*Task item:* If a line below includes the string "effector", copy it.

*Collected data:*
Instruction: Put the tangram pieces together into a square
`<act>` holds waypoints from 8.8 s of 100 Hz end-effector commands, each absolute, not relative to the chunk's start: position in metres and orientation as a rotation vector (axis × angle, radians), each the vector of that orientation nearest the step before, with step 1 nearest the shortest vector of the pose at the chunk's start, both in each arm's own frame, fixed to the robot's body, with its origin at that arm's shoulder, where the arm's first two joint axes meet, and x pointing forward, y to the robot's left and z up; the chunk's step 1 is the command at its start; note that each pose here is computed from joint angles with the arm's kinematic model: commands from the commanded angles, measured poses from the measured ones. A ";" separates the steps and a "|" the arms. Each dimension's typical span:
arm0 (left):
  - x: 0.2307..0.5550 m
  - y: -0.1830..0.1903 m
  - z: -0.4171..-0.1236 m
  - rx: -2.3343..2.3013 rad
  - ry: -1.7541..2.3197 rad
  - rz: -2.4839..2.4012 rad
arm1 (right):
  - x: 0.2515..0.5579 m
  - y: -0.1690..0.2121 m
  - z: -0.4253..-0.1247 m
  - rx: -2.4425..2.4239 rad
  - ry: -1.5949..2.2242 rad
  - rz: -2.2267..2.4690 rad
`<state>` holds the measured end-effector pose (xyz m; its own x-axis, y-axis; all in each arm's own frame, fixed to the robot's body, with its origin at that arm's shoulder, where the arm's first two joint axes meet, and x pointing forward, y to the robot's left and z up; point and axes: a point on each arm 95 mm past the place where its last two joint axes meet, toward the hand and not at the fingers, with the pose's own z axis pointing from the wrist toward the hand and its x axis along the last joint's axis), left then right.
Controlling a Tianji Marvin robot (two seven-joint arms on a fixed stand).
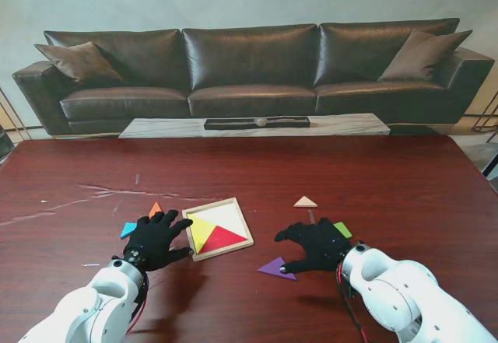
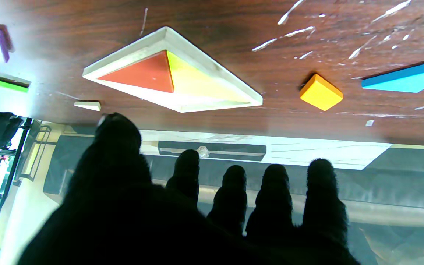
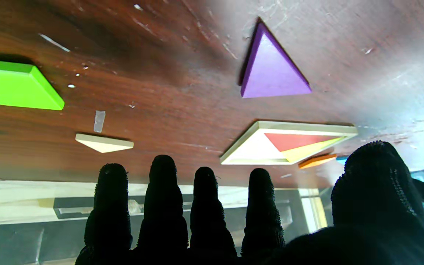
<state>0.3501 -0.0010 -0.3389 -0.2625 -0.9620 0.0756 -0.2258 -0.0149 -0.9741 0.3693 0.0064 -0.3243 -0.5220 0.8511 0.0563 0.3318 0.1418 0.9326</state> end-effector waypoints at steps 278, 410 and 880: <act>0.316 -0.003 -0.315 -1.219 1.526 -1.372 | 0.351 0.034 -0.423 1.242 1.960 1.170; 0.314 -0.005 -0.311 -1.240 1.513 -1.406 | 0.340 0.045 -0.430 1.235 2.018 1.075; 0.312 -0.003 -0.313 -1.247 1.519 -1.373 | 0.405 0.027 -0.417 0.899 2.018 1.298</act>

*Exercise result:*
`<act>` holds waypoints from 8.8 s of 100 Hz end-effector commands, each absolute, not relative to the chunk's start: position in metres and orientation as a rotation vector (axis × angle, radians), each the vector of that orientation nearest the step before, with step 1 nearest the shortest vector of the pose at the chunk's start, both in each arm's own frame, fixed to the robot's body, with its origin at that arm's shoulder, where the arm's first two joint axes meet, and x pointing forward, y to the robot's left and z up; the chunk's step 1 is the command at its start; note that each pose here is computed from joint angles with the arm's kinematic model: commands from the commanded angles, measured poses from the measured ones. A ";" separates the steps and a "|" the arms. Each dimension's typical span:
`<state>` holds the measured end-effector pose (xyz m; its own x-axis, y-axis; all in each arm's own frame, fixed to the robot's body, with its origin at that arm's shoulder, where the arm's first two joint axes meet, and x pointing forward, y to the robot's left and z up; point and axes: a point on each arm 95 mm past the place where its last two joint axes meet, toward the hand and not at the fingers, with the pose's own z axis pointing from the wrist toward the hand and its x axis along the last joint's axis), left then right.
<state>0.3501 -0.0010 -0.3389 -0.2625 -0.9620 0.0756 -0.2258 -0.0149 -0.9741 0.3693 0.0064 -0.3243 -0.5220 0.8511 0.0563 0.3318 0.1418 0.9326</state> end-effector waypoints at steps 278, 410 and 880: <act>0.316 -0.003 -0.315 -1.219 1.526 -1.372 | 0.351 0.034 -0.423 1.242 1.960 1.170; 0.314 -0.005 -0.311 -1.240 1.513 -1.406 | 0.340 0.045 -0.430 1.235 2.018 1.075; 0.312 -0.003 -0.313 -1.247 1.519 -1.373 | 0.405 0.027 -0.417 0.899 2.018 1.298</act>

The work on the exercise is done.